Opinión
Realidad y deseo
Un hombre es su hambre. También lo es una mujer, claro, pero me sabrán perdonar el juego de palabras porque viene al caso para lo que quiero decir. Un hombre es su hambre, y cuando conoces el hambre de alguien entonces puedes dominarlo.
Si quieres ser libre, la única opción es no tener deseos, librarse de la pesada carga de anhelar algo. Esto se aproxima al nirvana y ya sabemos que es extremadamente difícil de alcanzar, hacen falta años de meditación y de ir desprendiéndose no solo del deseo, sino también de la frustración, del sufrimiento que conlleva no alcanzarlo.
Claro que existen sucedáneos que ayudan a andar por la vida un poco más suelto, ya que libre, lo que se dice libre, solo se es cuando nada se espera. Uno de esos sucedáneos consiste en controlar la intensidad del deseo. No querer nunca nada con tanta fuerza como para estar dispuesto a entregarlo todo para satisfacer lo que codiciamos. Y, sobre todo, no dejar que se te note. Cualquier vendedor, por malo que sea, sabe que si alguien muestra interés hay que subir el precio.
Luis Cernuda, uno de esos poetas más citado que leídos, llamó “La realidad y el deseo” al compendio de su obra, esencialmente porque sobre esos conceptos pivotaba el núcleo central de su obra lírica. La realidad y el deseo suelen estar en disputa, la que media entre el conflicto subjetivo y las dimensiones objetivas de la vida. Y el problema viene cuando estás dispuesto a que tu ego se sobreponga a todo y ya no te importa lo que cueste satisfacer tu afán.

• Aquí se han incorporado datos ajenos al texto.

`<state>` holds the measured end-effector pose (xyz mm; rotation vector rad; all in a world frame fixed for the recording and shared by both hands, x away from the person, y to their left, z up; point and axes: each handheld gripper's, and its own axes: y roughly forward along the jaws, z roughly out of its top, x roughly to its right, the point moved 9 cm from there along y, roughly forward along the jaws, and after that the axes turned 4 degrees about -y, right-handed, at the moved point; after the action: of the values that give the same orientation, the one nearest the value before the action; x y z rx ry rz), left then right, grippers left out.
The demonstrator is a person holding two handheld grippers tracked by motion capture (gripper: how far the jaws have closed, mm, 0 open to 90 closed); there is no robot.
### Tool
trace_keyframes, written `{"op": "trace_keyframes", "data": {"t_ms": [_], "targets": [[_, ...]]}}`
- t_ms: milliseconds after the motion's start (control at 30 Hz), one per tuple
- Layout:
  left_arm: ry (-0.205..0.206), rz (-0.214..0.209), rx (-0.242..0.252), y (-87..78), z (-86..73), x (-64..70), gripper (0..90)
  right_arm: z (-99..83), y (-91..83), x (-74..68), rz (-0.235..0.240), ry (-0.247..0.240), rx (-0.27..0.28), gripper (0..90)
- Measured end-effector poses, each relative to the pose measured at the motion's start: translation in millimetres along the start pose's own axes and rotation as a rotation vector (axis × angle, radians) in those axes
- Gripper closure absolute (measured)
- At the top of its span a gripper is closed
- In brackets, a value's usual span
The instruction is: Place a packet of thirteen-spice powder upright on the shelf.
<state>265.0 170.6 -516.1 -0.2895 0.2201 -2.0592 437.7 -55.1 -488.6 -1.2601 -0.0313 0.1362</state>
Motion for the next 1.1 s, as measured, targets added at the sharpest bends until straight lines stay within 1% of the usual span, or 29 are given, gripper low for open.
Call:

Nadie más vulnerable que quien desea, nadie más expuesto a ser manejado por quien tenga la llave mágica del objeto de su deseo. Por eso no conviene fiar tu suerte a alguien que quiere algo fieramente. Te venderá si es necesario, no por lograr su aspiración, sino por la simple posibilidad de conseguirla.
Mejor buscar alguien más equilibrado. Hace muchos años, casi lo había olvidado, escribí un cuentito sobre el equilibrio, esa rareza. Yo, entonces, veía el equilibrio como una diosa: «pocas criaturas han recibido los dones de esta divinidad, a la que representaban como una alondra sin ojos que vuela en la oscuridad. Sus sacerdotes eran elegidos cuando tenían una edad muy avanzada, pues se creía que sólo en la senectud se podía acercar uno al misterio de la equidad. Era imprescindible haber criado muchos hijos y tenido una vida agitada. Se rechazaba a los postulantes que fueron contemplativos y a los que jamás se equivocaron. En la iniciación, los novicios se intercambiaban los zapatos con los mendigos de la ciudad y la ropa interior con las muchachas de las familias más ricas».